If you lose the wallet that stores the master encryption key, you can restore access to encrypted data by copying the backed-up version of the wallet to the appropriate location. If the restored wallet was archived after the last time that the master encryption key was reset, then no additional action needs to be taken.
If the restored wallet does not contain the most recent master encryption key, then you can recover old data up to the point when the master encryption key was reset by rolling back the state of the database to that point in time. All modifications to encrypted columns after the master encryption key was reset are lost.
TDE column encryption supports the use of PKI asymmetric key pairs as master encryption keys. This enables it to leverage existing key backup, escrow, and recovery facilities from leading certificate authority vendors.
In current key escrow or recovery systems, the certificate authority with key recovery capabilities typically stores a version of the private key, or a piece of information that helps recover the private key. If the private key is lost, the user can recover the original key and certificate by contacting the certificate authority and initiating a key recovery process.
Typically, the key recovery process is automated and requires the user to present certain authenticating credentials to the certificate authority. TDE puts no restrictions on the key recovery process other than that the recovered key and its associated certificate be a PKCS#12 file that can be imported into an Oracle wallet. This requirement is consistent with the key recovery mechanisms of leading certificate authorities.
After obtaining the PKCS#12 file with the original certificate and private key, you need to create a new empty wallet in the same location as the previous wallet. To do this, you can use Oracle Wallet Manager. You can then import the PKCS#12 file into the wallet by using the same utility. You should choose a strong password to protect the wallet.
After the wallet has been created and the correct certificates imported, log onto the database and execute the following command at the SQL prompt to complete the recovery process:
SQL> ALTER SYSTEM SET ENCRYPTION KEY "certificate_id" IDENTIFIED BY "wallet_password"
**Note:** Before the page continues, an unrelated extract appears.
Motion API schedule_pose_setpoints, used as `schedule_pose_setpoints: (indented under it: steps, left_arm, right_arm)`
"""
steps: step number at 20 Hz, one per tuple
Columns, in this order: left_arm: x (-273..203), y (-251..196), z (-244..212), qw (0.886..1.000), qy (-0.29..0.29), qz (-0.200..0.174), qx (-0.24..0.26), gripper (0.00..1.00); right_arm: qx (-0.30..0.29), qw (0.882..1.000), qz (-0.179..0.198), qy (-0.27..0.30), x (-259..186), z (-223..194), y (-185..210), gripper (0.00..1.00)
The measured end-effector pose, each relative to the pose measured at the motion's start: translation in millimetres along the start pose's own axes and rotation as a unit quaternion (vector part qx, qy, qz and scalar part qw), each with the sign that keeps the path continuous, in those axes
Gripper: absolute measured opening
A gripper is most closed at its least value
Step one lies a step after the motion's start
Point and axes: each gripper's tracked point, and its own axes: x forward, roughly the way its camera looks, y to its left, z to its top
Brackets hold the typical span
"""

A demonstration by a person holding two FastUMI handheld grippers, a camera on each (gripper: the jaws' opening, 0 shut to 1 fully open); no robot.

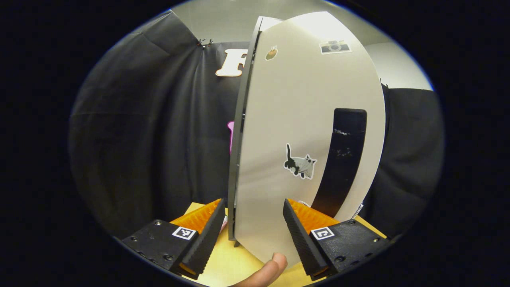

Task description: Grab one shoe with the right hand and put it into the shoe cabinet, grab the other shoe with the left hand and put it into the shoe cabinet; then close the right door with the right hand and the left door with the left hand.

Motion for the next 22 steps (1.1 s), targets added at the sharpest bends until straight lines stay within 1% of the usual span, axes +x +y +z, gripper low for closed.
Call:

To retrieve the certificate_id
of the certificate in the wallet, query the V$WALLET
fixed view after the wallet has been opened.
The following points are important when exporting tables containing encrypted columns:
Sensitive data should remain unintelligible during transport
Authorized users should be able to decrypt the data after it is imported at the destination
You can use the Oracle Data Pump utility to export and import tables containing encrypted columns. Oracle Data Pump makes use of the ENCRYPTION
parameter to enable encryption of data in dump file sets. The ENCRYPTION
parameter allows the following values:
ENCRYPTED_COLUMNS_ONLY
: Encrypted columns are written to the dump file set in encrypted format
DATA_ONLY
: All data is written to the dump file set in encrypted format
METADATA_ONLY
: All metadata is written to the dump file set in encrypted format
ALL
: All data and metadata is written to the dump file set in encrypted format
NONE
: Encryption is not used for dump file sets
The following steps discuss exporting and importing tables with encrypted columns using ENCRYPTION=ENCRYPTED_COLUMNS_ONLY
:
You should ensure that the encryption wallet is open, before attempting to export tables containing encrypted columns. This is because the encrypted columns need to be decrypted using the table keys, which in turn requires access to the master encryption key. The columns are reencrypted using a password, before they are exported.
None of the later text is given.